You should update the security group of your instance to only allow inbound access on port 80/443 from the security group attached to the load balancer.
Your load balancer has at least one security group attached such as that below
sg-123456
INBOUND RULES
| Protocol | Port | Source |
--------------------------------
| TCP | 80 | 0.0.0.0/0 |
| TCP | 443 | 0.0.0.0/0 |
You would then update the instance security group to match the below example here sg-123456
is the load balancers security group.
sg-123457
INBOUND RULES
| Protocol | Port | Source |
--------------------------------
| TCP | 80 | sg-123456 |
| TCP | 443 | sg-123456 |
By doing this you prevent anything other than the load balancer performing any HTTP requests on your instance.

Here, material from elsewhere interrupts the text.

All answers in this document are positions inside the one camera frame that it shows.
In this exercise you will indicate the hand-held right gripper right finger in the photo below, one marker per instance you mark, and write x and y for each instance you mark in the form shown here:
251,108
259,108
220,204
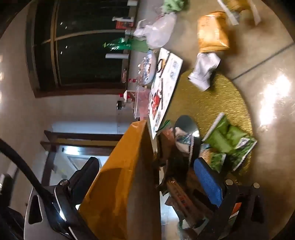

You can further increase security of your instance and prevent this scenario by moving your instance into a private subnet so that no one is able to connect to it publicly.
In addition configure the web server you're running to redirect any host name that is not the target hostnames to be the hostname you're expecting.
This can be accomplished by adding a default VHOST that catches any requests, this will be the first that you have added in web servers such as Apache and Nginx. Then add an additional vhost with the ServerAlias
set to the domain you're anticipating the user landing on.
By doing this it prevents crawls on your load balancer returning your site.